> WHAT TO PRODUCE
Please give back word for word the lines of the material below between the line containing "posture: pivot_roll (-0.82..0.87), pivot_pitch" and the line containing "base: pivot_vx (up", inclusive.

> COLLECTED DATA
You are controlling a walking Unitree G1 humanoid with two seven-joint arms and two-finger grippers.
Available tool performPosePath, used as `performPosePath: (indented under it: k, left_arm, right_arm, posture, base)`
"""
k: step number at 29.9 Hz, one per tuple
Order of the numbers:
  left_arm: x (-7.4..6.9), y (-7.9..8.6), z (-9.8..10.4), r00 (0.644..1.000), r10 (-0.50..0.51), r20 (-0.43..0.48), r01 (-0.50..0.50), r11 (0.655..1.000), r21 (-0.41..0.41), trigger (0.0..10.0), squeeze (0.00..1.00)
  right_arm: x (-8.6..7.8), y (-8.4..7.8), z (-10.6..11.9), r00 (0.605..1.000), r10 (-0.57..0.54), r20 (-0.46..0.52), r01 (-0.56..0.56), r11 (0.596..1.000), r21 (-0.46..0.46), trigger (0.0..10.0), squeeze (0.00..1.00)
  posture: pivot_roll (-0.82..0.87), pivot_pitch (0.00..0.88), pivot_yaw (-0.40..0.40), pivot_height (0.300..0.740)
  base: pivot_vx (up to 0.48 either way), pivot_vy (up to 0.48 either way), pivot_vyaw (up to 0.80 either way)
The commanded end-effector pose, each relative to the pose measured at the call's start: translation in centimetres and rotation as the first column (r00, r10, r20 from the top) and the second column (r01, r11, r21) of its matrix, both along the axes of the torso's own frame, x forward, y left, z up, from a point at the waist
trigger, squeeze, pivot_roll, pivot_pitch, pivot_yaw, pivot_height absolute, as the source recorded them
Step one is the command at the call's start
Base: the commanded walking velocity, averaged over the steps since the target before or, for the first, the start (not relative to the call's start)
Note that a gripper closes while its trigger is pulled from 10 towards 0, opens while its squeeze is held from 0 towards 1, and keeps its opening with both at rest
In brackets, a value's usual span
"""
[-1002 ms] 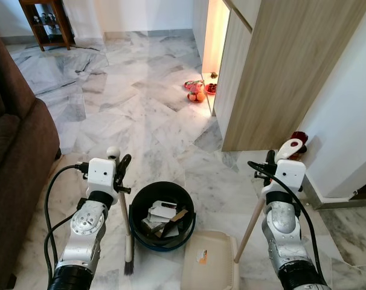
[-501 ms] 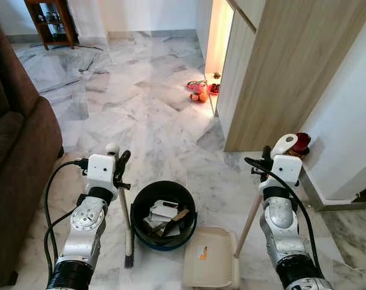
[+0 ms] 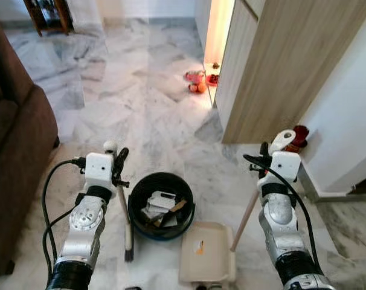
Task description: Sweep floor
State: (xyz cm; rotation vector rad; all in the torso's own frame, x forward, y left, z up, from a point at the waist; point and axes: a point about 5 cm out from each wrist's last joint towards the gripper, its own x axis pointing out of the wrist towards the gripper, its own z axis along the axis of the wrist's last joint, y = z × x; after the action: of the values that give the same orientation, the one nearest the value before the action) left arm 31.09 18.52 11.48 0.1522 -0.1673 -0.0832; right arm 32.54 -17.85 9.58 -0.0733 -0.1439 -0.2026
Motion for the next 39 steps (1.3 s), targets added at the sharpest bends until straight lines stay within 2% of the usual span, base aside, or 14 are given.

> YOUR SOLUTION
  posture: pivot_roll (-0.82..0.87), pivot_pitch (0.00..0.88), pivot_yaw (-0.40..0.40), pivot_height (0.300..0.740)
  base: pivot_vx (up to 0.48 either way), pivot_vy (up to 0.48 either way), pivot_vyaw (up to 0.80 either way)

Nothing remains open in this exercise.